* **HOW TO COMPLETE THIS TASK**: Reproduce word for word the lines between those holding "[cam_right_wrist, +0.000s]" and "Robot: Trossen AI", inclusive, and nothing else from the data below.

*** Opening of RECORDS SUPPLIED ***

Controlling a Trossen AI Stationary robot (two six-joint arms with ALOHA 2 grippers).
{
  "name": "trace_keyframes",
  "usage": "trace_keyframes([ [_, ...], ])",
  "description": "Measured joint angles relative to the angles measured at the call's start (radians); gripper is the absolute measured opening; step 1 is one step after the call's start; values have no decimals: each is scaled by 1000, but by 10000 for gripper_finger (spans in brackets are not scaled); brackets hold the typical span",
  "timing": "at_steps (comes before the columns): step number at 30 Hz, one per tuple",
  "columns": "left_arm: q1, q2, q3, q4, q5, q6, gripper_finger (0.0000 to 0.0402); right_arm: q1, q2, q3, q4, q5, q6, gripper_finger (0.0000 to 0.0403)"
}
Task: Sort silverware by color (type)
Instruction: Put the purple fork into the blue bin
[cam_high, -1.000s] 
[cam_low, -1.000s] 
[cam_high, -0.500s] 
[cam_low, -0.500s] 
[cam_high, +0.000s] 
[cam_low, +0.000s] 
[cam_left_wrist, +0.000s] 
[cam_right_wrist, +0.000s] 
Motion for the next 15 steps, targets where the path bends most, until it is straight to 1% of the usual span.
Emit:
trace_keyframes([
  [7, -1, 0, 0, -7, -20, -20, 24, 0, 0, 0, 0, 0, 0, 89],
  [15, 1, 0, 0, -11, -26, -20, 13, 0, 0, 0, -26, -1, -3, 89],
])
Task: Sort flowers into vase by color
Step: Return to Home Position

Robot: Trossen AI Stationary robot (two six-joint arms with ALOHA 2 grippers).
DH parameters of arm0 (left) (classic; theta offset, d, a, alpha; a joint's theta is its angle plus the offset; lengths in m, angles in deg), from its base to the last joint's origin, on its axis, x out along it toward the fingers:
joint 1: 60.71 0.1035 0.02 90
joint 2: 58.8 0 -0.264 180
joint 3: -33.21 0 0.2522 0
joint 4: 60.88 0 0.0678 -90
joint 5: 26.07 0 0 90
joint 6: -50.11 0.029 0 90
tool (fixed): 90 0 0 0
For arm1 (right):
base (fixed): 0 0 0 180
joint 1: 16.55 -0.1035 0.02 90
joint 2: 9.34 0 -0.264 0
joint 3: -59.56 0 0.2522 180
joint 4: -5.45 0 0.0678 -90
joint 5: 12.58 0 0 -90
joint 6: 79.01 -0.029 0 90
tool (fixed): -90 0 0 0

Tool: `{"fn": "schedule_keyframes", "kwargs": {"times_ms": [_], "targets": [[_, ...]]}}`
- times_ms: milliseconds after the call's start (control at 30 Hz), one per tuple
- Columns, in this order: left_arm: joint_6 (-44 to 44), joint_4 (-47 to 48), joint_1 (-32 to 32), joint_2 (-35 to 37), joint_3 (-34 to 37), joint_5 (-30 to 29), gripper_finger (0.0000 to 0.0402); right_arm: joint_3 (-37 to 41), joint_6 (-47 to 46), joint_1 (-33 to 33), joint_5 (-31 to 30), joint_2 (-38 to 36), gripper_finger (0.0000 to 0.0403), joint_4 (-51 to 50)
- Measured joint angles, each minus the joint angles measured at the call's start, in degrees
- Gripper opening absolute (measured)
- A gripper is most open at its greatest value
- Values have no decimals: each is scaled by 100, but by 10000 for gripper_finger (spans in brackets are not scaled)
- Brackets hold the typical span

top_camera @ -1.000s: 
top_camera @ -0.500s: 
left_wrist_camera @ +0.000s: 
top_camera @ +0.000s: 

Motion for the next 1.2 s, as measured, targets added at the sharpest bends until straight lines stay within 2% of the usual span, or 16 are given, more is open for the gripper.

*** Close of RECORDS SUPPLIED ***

* **TASK RESPONSE**:
[cam_right_wrist, +0.000s] 
Motion for the next 15 steps, targets where the path bends most, until it is straight to 1% of the usual span.
Emit:
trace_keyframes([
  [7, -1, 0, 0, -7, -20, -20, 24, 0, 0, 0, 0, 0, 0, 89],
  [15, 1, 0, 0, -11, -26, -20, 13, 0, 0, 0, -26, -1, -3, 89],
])
Task: Sort flowers into vase by color
Step: Return to Home Position

Robot: Trossen AI Stationary robot (two six-joint arms with ALOHA 2 grippers).

Work on this exercise is finished.